### EXERCISE AIM:
Go through the listing below and reproduce it word for word.
BEGIN STORED DATA
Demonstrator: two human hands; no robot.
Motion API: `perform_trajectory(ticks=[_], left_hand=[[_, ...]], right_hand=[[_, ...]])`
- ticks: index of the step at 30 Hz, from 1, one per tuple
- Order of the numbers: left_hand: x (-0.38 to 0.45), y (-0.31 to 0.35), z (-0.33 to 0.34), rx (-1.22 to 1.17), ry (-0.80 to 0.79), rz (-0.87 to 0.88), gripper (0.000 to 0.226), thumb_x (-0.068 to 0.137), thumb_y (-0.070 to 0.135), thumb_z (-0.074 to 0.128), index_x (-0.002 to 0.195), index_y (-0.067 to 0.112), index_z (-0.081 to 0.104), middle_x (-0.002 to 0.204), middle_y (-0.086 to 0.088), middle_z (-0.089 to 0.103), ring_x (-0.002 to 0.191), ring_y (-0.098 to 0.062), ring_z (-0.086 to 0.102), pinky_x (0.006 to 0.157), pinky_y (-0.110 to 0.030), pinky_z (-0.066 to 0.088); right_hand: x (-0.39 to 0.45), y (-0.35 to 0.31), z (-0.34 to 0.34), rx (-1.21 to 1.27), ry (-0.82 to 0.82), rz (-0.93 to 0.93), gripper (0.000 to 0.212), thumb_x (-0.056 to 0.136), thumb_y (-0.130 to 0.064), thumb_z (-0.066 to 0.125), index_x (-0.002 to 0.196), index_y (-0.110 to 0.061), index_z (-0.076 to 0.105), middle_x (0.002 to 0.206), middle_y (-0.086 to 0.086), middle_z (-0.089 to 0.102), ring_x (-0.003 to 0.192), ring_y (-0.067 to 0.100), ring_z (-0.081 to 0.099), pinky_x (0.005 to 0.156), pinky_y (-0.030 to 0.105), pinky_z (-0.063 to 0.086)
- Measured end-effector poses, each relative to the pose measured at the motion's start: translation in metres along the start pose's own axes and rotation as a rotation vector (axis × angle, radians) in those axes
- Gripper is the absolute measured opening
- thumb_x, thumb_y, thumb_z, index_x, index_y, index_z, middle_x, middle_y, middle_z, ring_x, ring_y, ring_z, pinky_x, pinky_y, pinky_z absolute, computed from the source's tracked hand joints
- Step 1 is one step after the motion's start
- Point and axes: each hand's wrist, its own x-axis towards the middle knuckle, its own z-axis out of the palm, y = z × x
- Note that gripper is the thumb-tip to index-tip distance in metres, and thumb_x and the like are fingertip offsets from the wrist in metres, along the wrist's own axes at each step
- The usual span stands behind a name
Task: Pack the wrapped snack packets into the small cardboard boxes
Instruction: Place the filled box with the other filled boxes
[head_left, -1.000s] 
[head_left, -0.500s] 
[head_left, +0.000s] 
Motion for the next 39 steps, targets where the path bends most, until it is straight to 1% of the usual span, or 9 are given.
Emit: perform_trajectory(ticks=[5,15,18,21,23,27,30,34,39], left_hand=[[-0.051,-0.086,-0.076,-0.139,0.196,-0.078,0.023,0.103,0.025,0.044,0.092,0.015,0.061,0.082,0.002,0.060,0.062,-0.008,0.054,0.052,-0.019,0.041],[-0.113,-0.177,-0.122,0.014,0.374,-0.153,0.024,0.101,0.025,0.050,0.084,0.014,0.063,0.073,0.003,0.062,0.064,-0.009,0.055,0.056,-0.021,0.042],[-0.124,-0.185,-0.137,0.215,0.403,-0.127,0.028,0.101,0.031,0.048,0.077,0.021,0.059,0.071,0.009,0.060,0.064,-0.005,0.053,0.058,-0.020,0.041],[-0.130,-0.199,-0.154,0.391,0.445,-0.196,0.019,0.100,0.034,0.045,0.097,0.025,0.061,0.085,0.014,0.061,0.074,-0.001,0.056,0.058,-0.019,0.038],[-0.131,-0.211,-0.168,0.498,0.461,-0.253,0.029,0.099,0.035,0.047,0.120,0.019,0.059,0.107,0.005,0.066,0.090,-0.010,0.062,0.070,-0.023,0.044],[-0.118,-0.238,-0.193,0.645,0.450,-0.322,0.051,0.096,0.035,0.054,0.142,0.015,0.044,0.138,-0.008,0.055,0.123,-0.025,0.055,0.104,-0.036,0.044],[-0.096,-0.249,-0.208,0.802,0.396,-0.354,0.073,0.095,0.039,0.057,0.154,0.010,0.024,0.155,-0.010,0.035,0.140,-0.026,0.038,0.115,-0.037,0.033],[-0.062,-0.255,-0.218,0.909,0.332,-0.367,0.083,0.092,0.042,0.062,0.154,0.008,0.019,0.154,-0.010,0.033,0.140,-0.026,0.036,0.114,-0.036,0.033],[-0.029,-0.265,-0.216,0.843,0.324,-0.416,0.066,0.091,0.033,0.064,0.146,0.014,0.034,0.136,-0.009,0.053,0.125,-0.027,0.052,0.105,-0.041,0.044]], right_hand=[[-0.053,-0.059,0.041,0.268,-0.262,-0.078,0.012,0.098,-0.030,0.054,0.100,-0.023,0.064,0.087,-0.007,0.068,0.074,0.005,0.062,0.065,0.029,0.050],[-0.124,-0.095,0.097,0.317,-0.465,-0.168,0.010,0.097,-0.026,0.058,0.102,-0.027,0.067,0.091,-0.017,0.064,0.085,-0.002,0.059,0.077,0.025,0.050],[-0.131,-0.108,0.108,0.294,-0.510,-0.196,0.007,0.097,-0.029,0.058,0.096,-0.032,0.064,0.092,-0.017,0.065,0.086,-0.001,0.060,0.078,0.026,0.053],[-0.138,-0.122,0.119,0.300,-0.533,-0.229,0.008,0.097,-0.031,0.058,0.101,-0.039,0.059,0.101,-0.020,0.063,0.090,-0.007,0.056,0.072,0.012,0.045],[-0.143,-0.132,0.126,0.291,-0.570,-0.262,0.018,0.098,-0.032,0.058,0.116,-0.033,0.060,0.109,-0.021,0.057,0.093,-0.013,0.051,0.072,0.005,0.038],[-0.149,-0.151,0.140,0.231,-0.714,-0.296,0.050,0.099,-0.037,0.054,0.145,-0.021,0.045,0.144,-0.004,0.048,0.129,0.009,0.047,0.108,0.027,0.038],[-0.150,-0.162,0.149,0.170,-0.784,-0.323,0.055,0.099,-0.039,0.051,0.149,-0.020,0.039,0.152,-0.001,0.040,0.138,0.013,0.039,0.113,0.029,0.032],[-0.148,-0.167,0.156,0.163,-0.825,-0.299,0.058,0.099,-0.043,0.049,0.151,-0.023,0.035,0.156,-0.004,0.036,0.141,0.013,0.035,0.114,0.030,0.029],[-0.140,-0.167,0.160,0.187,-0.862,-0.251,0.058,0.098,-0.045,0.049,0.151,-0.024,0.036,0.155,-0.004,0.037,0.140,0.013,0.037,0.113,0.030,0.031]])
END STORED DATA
### EXPECTED ANSWER:
Demonstrator: two human hands; no robot.
Motion API: `perform_trajectory(ticks=[_], left_hand=[[_, ...]], right_hand=[[_, ...]])`
- ticks: index of the step at 30 Hz, from 1, one per tuple
- Order of the numbers: left_hand: x (-0.38 to 0.45), y (-0.31 to 0.35), z (-0.33 to 0.34), rx (-1.22 to 1.17), ry (-0.80 to 0.79), rz (-0.87 to 0.88), gripper (0.000 to 0.226), thumb_x (-0.068 to 0.137), thumb_y (-0.070 to 0.135), thumb_z (-0.074 to 0.128), index_x (-0.002 to 0.195), index_y (-0.067 to 0.112), index_z (-0.081 to 0.104), middle_x (-0.002 to 0.204), middle_y (-0.086 to 0.088), middle_z (-0.089 to 0.103), ring_x (-0.002 to 0.191), ring_y (-0.098 to 0.062), ring_z (-0.086 to 0.102), pinky_x (0.006 to 0.157), pinky_y (-0.110 to 0.030), pinky_z (-0.066 to 0.088); right_hand: x (-0.39 to 0.45), y (-0.35 to 0.31), z (-0.34 to 0.34), rx (-1.21 to 1.27), ry (-0.82 to 0.82), rz (-0.93 to 0.93), gripper (0.000 to 0.212), thumb_x (-0.056 to 0.136), thumb_y (-0.130 to 0.064), thumb_z (-0.066 to 0.125), index_x (-0.002 to 0.196), index_y (-0.110 to 0.061), index_z (-0.076 to 0.105), middle_x (0.002 to 0.206), middle_y (-0.086 to 0.086), middle_z (-0.089 to 0.102), ring_x (-0.003 to 0.192), ring_y (-0.067 to 0.100), ring_z (-0.081 to 0.099), pinky_x (0.005 to 0.156), pinky_y (-0.030 to 0.105), pinky_z (-0.063 to 0.086)
- Measured end-effector poses, each relative to the pose measured at the motion's start: translation in metres along the start pose's own axes and rotation as a rotation vector (axis × angle, radians) in those axes
- Gripper is the absolute measured opening
- thumb_x, thumb_y, thumb_z, index_x, index_y, index_z, middle_x, middle_y, middle_z, ring_x, ring_y, ring_z, pinky_x, pinky_y, pinky_z absolute, computed from the source's tracked hand joints
- Step 1 is one step after the motion's start
- Point and axes: each hand's wrist, its own x-axis towards the middle knuckle, its own z-axis out of the palm, y = z × x
- Note that gripper is the thumb-tip to index-tip distance in metres, and thumb_x and the like are fingertip offsets from the wrist in metres, along the wrist's own axes at each step
- The usual span stands behind a name
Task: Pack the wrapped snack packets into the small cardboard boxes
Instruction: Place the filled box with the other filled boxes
[head_left, -1.000s] 
[head_left, -0.500s] 
[head_left, +0.000s] 
Motion for the next 39 steps, targets where the path bends most, until it is straight to 1% of the usual span, or 9 are given.
Emit: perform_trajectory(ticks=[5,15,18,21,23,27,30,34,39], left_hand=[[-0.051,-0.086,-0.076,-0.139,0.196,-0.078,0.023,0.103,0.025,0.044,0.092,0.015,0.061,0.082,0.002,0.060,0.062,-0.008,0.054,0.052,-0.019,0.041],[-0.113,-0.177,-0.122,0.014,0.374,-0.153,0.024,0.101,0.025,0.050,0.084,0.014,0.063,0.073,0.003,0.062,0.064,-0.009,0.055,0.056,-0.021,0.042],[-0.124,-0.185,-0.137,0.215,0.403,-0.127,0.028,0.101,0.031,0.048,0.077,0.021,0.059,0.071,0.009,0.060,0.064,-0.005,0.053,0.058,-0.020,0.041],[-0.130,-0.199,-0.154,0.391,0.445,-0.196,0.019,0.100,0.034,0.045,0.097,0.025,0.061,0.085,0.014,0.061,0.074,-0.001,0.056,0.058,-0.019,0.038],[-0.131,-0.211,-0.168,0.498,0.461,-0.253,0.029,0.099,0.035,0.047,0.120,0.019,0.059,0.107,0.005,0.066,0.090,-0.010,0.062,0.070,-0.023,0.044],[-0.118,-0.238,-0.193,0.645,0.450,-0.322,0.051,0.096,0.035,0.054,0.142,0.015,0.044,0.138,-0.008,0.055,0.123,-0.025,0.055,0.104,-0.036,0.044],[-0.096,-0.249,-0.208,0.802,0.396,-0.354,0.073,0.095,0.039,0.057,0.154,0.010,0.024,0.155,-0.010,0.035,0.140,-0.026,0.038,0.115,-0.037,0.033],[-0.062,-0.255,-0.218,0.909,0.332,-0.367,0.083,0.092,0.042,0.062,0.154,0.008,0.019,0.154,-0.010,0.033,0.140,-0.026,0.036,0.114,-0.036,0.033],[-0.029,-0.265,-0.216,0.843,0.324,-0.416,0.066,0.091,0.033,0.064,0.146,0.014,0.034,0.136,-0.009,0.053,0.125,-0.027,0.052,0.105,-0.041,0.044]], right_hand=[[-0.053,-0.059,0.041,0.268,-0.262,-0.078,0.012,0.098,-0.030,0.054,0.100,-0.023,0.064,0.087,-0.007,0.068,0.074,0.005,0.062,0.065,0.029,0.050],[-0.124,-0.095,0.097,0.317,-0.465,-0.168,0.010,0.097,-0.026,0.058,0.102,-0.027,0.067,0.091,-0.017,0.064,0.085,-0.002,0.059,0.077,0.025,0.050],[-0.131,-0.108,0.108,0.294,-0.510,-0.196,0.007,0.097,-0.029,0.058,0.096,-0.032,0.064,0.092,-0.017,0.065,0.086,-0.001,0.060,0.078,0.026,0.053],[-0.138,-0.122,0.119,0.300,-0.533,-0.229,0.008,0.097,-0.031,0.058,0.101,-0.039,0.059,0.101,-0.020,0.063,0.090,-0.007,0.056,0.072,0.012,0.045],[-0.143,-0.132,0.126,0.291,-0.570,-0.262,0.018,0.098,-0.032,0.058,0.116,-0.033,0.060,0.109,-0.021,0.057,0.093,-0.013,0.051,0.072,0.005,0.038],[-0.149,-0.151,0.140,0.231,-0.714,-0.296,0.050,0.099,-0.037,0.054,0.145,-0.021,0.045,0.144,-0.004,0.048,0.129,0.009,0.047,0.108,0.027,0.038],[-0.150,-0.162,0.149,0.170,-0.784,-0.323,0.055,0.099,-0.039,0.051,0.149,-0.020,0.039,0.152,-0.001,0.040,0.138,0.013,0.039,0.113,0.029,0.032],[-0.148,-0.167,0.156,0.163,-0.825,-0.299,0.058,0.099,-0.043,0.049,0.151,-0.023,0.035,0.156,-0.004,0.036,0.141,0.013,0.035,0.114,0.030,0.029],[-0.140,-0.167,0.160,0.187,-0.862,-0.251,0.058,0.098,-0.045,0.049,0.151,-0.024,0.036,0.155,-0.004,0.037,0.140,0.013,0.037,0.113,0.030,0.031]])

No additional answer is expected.